Copy every line of the following data that includes the string "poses".

################

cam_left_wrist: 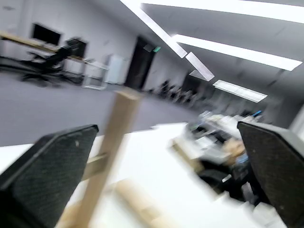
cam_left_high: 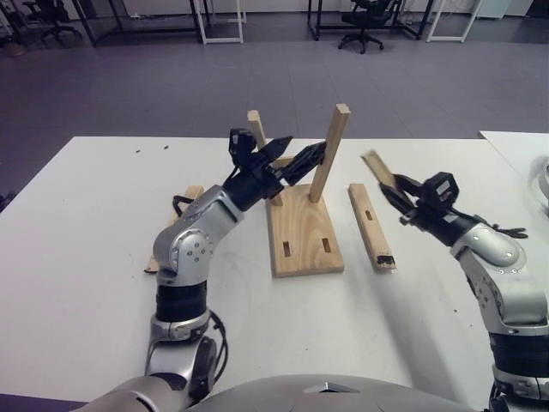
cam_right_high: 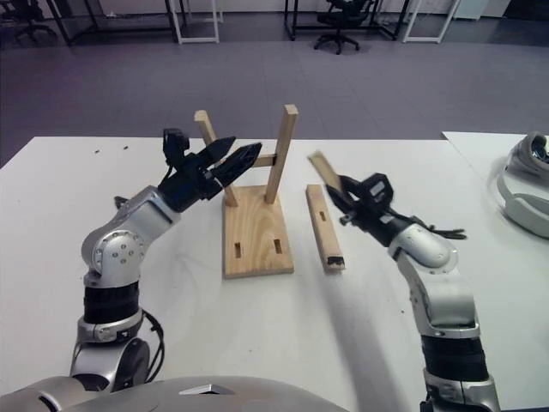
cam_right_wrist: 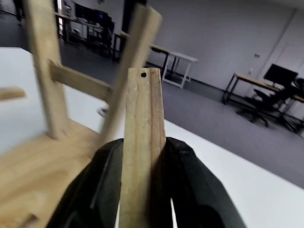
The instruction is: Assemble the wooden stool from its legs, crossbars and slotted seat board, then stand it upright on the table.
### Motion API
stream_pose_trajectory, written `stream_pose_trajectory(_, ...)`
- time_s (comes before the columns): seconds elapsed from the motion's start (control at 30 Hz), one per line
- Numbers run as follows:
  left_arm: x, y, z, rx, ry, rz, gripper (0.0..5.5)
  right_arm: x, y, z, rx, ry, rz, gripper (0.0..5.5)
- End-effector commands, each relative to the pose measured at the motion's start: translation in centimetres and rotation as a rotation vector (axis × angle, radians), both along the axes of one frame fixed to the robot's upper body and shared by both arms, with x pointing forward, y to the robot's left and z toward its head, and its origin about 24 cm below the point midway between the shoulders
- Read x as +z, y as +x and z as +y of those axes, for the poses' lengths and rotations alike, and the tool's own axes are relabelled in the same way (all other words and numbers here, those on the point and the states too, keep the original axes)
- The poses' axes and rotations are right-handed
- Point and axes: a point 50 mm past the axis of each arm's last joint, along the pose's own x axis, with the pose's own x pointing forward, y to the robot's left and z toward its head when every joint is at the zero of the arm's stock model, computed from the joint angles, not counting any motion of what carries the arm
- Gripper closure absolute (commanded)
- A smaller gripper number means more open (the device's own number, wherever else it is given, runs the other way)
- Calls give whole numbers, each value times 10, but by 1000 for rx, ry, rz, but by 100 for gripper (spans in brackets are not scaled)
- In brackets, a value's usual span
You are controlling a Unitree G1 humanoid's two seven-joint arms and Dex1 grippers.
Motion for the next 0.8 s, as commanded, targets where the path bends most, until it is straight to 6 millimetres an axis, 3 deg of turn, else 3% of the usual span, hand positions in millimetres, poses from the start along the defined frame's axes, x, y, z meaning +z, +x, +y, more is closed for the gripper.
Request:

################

_Solution for this task_:
- Read x as +z, y as +x and z as +y of those axes, for the poses' lengths and rotations alike, and the tool's own axes are relabelled in the same way (all other words and numbers here, those on the point and the states too, keep the original axes)
- The poses' axes and rotations are right-handed
Motion for the next 0.8 s, as commanded, targets where the path bends most, until it is straight to 6 millimetres an axis, 3 deg of turn, else 3% of the usual span, hand positions in millimetres, poses from the start along the defined frame's axes, x, y, z meaning +z, +x, +y, more is closed for the gripper.

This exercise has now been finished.